**What you will do**
Say how many lines below hold the word "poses"; give the number by itself.
===== Excerpted records =====
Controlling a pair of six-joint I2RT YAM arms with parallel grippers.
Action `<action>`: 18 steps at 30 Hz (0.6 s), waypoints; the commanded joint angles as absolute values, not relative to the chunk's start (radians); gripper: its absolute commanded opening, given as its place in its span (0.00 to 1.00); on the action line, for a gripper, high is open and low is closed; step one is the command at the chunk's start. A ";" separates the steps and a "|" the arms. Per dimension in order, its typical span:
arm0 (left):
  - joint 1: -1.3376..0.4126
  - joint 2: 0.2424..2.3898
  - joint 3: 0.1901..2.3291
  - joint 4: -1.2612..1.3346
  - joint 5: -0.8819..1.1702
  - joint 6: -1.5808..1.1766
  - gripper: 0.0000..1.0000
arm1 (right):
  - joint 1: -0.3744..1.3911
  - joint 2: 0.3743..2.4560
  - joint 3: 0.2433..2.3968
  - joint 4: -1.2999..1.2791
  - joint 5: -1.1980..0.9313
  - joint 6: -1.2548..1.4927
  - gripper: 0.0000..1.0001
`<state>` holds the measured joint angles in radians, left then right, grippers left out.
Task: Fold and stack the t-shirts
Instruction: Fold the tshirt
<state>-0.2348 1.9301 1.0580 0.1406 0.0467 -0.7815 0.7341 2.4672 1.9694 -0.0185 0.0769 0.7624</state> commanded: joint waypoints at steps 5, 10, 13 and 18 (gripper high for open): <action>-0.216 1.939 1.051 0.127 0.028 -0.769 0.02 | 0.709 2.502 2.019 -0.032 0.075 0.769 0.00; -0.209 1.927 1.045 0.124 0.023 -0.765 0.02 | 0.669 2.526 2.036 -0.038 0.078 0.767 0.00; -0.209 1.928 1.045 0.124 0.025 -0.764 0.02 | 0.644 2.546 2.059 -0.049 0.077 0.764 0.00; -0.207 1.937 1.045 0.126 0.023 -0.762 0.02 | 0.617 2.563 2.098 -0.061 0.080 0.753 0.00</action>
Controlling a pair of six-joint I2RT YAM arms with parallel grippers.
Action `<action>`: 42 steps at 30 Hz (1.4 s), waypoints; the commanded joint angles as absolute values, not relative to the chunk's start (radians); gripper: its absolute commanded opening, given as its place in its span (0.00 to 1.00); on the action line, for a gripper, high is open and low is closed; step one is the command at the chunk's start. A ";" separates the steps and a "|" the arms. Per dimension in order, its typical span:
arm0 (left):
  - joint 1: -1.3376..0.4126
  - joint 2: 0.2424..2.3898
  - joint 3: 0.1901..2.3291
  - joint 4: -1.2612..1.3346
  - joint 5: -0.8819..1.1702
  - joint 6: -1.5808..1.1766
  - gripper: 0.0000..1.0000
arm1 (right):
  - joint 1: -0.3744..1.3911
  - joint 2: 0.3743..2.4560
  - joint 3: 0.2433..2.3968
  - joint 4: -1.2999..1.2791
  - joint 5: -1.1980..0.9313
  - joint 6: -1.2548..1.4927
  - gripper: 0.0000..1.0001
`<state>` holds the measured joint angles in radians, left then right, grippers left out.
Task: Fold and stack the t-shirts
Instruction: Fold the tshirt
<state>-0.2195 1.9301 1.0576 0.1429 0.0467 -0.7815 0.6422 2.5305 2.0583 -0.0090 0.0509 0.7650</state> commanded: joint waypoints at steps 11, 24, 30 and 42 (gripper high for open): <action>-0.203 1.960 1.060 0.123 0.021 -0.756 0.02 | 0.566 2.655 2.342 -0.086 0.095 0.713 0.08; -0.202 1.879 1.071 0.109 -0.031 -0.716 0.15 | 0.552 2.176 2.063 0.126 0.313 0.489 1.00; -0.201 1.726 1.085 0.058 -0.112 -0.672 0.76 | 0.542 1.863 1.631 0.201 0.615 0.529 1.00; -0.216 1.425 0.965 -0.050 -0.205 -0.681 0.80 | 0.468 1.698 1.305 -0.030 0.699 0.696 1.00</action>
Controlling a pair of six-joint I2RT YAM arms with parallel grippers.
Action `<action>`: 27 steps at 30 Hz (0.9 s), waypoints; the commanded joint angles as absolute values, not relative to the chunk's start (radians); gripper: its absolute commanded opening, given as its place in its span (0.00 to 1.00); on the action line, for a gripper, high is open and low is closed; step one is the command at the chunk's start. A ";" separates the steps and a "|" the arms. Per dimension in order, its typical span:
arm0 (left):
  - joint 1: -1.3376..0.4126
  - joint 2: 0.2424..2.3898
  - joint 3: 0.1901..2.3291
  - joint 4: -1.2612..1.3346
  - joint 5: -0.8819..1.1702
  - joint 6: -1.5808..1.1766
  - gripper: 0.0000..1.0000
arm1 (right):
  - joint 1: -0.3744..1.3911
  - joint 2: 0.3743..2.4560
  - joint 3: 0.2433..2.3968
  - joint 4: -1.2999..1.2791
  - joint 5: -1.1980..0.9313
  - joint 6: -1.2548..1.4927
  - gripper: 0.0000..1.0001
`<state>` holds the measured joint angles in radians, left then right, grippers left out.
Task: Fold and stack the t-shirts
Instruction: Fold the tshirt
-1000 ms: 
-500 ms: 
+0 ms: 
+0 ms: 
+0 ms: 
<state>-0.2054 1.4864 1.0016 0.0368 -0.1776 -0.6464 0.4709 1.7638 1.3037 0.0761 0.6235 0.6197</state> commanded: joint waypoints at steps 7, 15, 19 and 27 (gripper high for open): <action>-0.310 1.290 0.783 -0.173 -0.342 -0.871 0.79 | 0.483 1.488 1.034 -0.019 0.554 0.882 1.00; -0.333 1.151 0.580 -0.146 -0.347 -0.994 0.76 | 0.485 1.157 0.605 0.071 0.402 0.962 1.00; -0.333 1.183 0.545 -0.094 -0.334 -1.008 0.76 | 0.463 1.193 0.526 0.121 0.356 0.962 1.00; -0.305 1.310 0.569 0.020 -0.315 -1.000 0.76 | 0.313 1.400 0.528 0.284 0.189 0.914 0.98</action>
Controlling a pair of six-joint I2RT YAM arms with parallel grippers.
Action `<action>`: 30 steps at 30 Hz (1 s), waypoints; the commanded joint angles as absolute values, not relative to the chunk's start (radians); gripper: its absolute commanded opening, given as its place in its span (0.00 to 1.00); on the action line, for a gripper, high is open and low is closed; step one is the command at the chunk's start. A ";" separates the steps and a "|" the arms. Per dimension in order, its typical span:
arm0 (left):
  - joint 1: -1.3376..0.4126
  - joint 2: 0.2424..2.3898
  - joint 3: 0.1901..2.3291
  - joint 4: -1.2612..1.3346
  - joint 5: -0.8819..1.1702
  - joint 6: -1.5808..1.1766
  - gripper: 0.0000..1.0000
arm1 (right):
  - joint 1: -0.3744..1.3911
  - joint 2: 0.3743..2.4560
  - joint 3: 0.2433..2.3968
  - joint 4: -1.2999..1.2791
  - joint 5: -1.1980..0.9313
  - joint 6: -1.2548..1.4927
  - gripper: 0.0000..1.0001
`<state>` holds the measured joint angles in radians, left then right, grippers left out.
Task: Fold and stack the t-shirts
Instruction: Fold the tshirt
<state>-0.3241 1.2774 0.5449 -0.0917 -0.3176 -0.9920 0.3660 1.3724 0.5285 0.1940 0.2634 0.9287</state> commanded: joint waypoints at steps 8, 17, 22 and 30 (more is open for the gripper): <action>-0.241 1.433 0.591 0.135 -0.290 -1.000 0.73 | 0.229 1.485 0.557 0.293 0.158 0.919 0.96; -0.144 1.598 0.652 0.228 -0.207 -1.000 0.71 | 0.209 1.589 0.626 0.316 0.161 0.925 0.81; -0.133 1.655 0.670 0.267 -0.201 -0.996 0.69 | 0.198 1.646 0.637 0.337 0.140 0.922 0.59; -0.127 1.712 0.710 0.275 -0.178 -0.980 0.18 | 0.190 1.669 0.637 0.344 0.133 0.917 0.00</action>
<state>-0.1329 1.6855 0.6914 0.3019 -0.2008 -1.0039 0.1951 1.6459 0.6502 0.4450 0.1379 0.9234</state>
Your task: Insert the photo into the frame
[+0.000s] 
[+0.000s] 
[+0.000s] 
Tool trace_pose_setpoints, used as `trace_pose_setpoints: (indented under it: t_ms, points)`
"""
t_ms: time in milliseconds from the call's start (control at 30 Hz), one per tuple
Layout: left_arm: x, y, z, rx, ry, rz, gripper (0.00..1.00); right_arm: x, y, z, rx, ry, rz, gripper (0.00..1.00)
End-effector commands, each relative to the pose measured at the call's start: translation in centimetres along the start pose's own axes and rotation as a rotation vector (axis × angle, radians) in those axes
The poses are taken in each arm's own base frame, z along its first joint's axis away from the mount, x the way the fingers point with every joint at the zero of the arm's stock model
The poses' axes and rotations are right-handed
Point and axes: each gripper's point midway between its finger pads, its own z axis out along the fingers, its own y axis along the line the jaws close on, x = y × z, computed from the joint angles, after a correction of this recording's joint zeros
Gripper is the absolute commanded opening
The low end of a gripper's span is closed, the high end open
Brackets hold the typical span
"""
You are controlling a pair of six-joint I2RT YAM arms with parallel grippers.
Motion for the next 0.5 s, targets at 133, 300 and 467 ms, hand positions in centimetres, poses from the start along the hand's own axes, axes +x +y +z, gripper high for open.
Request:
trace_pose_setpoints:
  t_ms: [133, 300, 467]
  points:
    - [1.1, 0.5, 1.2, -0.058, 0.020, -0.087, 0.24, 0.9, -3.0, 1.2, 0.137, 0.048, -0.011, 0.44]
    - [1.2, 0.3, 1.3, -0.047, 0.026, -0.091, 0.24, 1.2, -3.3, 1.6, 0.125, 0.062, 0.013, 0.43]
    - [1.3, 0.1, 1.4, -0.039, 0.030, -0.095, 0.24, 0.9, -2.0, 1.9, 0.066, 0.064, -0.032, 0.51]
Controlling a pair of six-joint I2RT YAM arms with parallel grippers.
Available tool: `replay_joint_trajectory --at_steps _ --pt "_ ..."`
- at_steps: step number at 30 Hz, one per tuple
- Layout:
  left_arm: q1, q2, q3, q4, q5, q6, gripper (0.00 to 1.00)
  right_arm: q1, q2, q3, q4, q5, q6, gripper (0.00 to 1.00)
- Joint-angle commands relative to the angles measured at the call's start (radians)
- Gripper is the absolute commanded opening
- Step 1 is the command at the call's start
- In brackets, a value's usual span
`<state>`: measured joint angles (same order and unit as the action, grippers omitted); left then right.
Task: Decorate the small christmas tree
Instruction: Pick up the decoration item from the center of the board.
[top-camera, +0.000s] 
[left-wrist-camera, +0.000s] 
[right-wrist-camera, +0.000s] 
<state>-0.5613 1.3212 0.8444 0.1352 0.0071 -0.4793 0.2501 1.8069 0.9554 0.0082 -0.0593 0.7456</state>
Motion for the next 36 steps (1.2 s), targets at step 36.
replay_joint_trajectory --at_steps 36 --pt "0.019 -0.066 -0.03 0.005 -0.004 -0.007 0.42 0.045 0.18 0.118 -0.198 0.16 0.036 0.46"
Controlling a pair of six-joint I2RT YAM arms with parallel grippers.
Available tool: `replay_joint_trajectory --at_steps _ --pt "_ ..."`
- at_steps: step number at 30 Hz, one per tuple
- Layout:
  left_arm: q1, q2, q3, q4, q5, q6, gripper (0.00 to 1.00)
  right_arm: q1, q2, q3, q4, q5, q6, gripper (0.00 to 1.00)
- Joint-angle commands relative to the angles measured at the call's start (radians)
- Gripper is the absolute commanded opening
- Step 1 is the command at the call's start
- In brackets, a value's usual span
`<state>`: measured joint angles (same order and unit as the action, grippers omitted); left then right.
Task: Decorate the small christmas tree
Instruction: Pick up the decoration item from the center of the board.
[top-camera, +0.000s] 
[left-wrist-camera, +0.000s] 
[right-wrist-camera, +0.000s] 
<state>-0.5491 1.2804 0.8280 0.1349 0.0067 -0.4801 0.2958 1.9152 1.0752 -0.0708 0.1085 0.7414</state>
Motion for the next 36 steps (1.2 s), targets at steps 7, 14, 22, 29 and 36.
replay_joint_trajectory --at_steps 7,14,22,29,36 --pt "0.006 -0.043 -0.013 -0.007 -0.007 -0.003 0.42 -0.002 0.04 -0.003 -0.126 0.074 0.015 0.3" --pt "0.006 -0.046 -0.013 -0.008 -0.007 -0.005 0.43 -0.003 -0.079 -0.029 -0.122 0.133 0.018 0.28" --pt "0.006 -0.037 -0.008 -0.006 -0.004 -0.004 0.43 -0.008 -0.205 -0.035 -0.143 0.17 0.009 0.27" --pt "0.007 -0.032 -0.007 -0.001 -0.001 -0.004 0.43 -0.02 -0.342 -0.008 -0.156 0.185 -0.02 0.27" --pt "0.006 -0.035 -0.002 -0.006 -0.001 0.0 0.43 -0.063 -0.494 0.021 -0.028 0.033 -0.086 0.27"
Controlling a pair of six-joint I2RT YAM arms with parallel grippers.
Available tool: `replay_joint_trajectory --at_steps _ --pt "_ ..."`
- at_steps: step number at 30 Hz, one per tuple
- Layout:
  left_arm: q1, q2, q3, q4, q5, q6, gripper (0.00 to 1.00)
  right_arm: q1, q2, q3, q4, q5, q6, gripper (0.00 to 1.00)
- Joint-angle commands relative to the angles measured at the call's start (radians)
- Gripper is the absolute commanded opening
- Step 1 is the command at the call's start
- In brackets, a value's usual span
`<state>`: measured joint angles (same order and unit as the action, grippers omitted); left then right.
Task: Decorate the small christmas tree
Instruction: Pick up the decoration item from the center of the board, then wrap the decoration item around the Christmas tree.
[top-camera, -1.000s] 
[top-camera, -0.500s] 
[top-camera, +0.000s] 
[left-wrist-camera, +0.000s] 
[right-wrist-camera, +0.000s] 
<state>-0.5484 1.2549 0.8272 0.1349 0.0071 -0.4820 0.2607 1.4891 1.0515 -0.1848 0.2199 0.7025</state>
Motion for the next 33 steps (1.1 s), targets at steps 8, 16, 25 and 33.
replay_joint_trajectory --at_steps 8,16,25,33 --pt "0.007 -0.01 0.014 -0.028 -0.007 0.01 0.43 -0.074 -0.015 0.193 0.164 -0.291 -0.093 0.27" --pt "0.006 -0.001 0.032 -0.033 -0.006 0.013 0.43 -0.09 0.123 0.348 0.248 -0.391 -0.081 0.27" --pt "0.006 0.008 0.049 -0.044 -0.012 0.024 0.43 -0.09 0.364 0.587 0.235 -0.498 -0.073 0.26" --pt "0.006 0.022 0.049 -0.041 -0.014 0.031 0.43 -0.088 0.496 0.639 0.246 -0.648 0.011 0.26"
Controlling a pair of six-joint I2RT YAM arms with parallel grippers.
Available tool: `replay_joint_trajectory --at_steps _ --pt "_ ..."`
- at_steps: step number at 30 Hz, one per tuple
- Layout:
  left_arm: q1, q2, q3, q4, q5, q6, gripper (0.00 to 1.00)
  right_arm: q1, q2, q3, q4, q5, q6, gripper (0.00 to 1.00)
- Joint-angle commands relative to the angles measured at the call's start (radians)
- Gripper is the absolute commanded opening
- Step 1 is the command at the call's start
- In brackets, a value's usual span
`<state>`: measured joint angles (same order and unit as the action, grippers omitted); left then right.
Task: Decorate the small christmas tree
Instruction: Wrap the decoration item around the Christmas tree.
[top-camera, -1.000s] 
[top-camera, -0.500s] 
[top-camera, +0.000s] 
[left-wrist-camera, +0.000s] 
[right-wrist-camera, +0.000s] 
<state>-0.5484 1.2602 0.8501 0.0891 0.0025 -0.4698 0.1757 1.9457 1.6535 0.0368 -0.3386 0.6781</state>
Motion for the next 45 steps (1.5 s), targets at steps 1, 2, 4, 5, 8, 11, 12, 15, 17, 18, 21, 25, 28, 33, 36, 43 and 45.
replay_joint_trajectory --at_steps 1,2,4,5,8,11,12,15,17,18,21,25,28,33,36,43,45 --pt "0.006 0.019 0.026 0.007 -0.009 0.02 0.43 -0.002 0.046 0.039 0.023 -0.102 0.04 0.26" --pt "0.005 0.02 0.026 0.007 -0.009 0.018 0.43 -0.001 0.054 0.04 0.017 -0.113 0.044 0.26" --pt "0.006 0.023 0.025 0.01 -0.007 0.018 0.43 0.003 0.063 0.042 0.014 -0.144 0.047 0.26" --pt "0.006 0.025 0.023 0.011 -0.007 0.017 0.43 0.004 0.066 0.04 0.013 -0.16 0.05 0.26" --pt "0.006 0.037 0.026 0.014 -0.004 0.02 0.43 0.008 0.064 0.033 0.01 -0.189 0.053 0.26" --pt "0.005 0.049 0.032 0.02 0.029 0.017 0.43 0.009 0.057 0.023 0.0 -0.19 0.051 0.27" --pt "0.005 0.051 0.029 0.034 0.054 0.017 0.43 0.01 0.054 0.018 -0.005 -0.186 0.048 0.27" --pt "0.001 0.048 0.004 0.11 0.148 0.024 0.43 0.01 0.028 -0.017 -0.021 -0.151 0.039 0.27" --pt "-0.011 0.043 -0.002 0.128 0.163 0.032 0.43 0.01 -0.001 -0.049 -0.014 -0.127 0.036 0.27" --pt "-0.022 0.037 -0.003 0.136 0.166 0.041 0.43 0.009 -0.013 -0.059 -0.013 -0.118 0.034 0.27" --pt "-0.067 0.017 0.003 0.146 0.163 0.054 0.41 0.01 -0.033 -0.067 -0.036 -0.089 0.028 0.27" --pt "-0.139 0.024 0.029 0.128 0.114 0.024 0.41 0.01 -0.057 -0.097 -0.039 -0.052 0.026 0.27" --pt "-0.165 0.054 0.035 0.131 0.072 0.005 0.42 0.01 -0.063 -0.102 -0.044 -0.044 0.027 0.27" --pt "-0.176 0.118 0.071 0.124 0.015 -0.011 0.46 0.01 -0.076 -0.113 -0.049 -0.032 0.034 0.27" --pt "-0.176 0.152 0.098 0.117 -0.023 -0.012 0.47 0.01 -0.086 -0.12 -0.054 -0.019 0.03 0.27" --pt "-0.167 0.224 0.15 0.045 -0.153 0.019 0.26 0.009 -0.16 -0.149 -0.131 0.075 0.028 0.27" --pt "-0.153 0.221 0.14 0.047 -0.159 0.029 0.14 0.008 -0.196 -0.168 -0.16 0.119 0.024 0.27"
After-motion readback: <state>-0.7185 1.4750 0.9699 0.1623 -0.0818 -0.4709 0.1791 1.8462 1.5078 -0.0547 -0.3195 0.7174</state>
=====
**Answer section**
3